▶ _How to complete this task_:
Each line of the data below must be given again exactly as written.
════════════════════
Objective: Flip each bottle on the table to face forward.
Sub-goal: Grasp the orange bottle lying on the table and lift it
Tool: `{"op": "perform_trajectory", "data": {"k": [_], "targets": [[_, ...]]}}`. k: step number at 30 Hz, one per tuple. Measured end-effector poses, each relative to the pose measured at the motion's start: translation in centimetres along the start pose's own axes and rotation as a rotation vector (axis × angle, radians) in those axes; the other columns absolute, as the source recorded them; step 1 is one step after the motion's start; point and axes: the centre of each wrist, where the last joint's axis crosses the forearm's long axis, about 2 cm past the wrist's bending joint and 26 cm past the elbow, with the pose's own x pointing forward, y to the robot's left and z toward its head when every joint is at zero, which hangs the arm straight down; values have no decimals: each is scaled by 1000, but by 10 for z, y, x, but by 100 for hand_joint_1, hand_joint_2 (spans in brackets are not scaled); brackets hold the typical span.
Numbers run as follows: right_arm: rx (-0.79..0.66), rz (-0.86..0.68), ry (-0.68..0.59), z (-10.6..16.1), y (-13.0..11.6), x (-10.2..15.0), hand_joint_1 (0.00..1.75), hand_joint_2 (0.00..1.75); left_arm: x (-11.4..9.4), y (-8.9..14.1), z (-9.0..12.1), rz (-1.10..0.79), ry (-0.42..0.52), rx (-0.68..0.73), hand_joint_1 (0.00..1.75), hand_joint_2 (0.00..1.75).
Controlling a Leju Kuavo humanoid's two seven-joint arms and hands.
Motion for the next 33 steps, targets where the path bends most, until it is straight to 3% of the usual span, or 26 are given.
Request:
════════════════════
▶ _Solution to the problem_:
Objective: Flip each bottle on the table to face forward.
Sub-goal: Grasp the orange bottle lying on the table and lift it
Tool: `{"op": "perform_trajectory", "data": {"k": [_], "targets": [[_, ...]]}}`. k: step number at 30 Hz, one per tuple. Measured end-effector poses, each relative to the pose measured at the motion's start: translation in centimetres along the start pose's own axes and rotation as a rotation vector (axis × angle, radians) in those axes; the other columns absolute, as the source recorded them; step 1 is one step after the motion's start; point and axes: the centre of each wrist, where the last joint's axis crosses the forearm's long axis, about 2 cm past the wrist's bending joint and 26 cm past the elbow, with the pose's own x pointing forward, y to the robot's left and z toward its head when every joint is at zero, which hangs the arm straight down; values have no decimals: each is scaled by 1000, but by 10 for z, y, x, but by 100 for hand_joint_1, hand_joint_2 (spans in brackets are not scaled); brackets hold the typical span.
Numbers run as follows: right_arm: rx (-0.79..0.66), rz (-0.86..0.68), ry (-0.68..0.59), z (-10.6..16.1), y (-13.0..11.6), x (-10.2..15.0), hand_joint_1 (0.00..1.75), hand_joint_2 (0.00..1.75); left_arm: x (-11.4..9.4), y (-8.9..14.1), z (-9.0..12.1), rz (-1.10..0.79), ry (-0.42..0.52), rx (-0.68..0.73), hand_joint_1 (0.00..1.75), hand_joint_2 (0.00..1.75).
Controlling a Leju Kuavo humanoid's two seven-joint arms and hands.
Motion for the next 33 steps, targets where the path bends most, until it is straight to 3% of the usual span, or 26 are given.
Request:

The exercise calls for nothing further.